Microfibrous entrapment of small catalyst particulates for high contacting efficiency removal of trace CO from practical reformates for PEM H2-O2 fuel cells

摘要

Preferential oxidation (PROX) of CO in H2 is the most efficient way to remove CO from a practical reformate stream for PEM H2-O2 fuel cells. Pt/Al2O3 has long been known as a suitable catalyst for this purpose.

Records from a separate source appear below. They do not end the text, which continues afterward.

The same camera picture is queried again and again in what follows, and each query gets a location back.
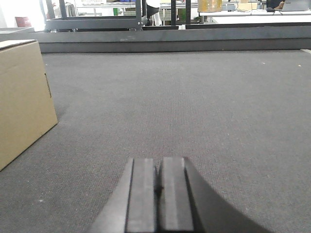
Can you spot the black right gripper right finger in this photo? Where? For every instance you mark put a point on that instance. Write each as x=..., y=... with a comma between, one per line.
x=188, y=204

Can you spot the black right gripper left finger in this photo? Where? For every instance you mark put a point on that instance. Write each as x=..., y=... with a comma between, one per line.
x=132, y=206

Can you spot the brown cardboard box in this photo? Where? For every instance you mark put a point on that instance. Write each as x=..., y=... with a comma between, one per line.
x=27, y=110

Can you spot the large background cardboard box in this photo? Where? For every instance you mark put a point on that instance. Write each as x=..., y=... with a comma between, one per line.
x=209, y=6

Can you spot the seated person in background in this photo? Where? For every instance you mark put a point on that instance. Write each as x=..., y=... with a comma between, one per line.
x=275, y=4

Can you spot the white background table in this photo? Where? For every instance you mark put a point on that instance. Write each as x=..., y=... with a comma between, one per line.
x=257, y=16

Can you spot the dark conveyor side rail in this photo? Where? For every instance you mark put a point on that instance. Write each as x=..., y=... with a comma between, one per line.
x=206, y=37

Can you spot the black metal frame cart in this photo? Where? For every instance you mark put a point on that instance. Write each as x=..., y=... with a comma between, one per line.
x=112, y=15

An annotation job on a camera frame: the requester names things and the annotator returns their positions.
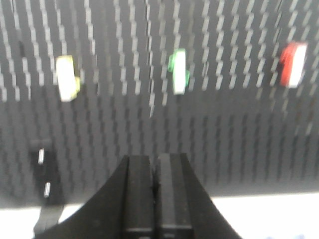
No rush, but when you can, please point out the left black board clamp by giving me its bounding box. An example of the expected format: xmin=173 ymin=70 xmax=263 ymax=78
xmin=29 ymin=139 xmax=65 ymax=236

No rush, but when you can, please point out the white standing desk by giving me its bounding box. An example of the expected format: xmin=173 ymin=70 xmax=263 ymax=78
xmin=0 ymin=192 xmax=319 ymax=239

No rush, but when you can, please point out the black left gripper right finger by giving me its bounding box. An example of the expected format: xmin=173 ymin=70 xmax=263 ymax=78
xmin=155 ymin=153 xmax=240 ymax=239

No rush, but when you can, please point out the red toggle switch lower row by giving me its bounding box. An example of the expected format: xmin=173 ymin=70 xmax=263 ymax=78
xmin=280 ymin=42 xmax=308 ymax=89

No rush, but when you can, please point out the yellow toggle switch lower row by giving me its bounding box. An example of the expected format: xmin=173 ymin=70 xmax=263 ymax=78
xmin=56 ymin=55 xmax=80 ymax=103

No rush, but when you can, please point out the black perforated pegboard panel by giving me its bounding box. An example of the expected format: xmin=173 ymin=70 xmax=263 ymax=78
xmin=0 ymin=0 xmax=319 ymax=208

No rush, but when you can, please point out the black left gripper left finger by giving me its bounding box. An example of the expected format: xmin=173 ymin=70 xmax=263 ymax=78
xmin=35 ymin=155 xmax=155 ymax=239

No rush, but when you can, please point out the green toggle switch lower row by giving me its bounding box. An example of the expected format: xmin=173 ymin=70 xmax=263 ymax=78
xmin=167 ymin=48 xmax=189 ymax=95

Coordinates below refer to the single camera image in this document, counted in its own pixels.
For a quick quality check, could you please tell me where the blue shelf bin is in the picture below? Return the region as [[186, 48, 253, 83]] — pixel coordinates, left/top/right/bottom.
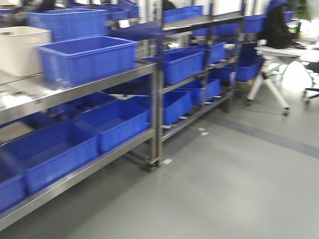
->
[[0, 120, 99, 194], [75, 100, 149, 153]]

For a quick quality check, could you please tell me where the stainless steel shelving rack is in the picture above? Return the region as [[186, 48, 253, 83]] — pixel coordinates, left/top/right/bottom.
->
[[0, 0, 246, 231]]

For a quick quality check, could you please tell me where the tall blue crate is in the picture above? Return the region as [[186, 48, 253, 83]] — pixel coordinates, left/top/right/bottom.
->
[[27, 8, 107, 42]]

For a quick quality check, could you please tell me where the white plastic bin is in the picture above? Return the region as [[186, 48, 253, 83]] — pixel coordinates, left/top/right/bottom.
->
[[0, 26, 51, 77]]

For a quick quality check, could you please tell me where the blue target bin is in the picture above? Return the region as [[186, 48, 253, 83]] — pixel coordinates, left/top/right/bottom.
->
[[35, 36, 139, 88]]

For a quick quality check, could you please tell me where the grey folding desk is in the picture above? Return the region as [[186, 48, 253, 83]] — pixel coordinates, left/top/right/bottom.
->
[[245, 45, 319, 117]]

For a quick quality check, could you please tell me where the blue lower shelf bin left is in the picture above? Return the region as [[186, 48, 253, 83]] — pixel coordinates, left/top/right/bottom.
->
[[0, 120, 99, 194]]

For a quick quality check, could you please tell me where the blue middle rack bin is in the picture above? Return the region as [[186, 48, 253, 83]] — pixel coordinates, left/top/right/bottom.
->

Over the conventional Pt/Al2O3 catalyst, however, PROX of CO in H2 has been known to occur at temperatures above 150°C, and the maximum CO conversion usually takes place at about 200°C. In this study, the promotion of Pt/Al2O3 with a transition metal results in significantly enhanced catalytic performance in the temperature range of 25 to 150°C. The active reaction temperature window is enlarged to 25 to 200°C compared with a narrow window at about 200°C over the conventional Pt/Al2O3. A high void and a tailorable sintered microfibrous carrier consisting of 5 vol.% of 4 and 8 µm diameter Ni fibers is used to entrap 15 vol.% 150 to 250 µm diameter Al2O3 particulates. The alumina support particulates are uniformly entrapped into a sinter-locked, three-dimensional network of 4 and 8 µm Ni fibers. Promoter and Pt are then dispersed onto the microfibrous entrapped alumina support particles by the incipient-wetness impregnation method. The composite catalysts possess 80 vol.% voidage. At equivalent bed volumes, microfibrous entrapped catalysts achieve complete CO reduction (GC detection limit ∼40 ppm CO) at five times the higher gas hourly space velocity value compared with packed beds of 1 to 2 mm catalyst particles demonstrating ultrahigh contacting efficiency provided by the microfibrous entrapped catalysts.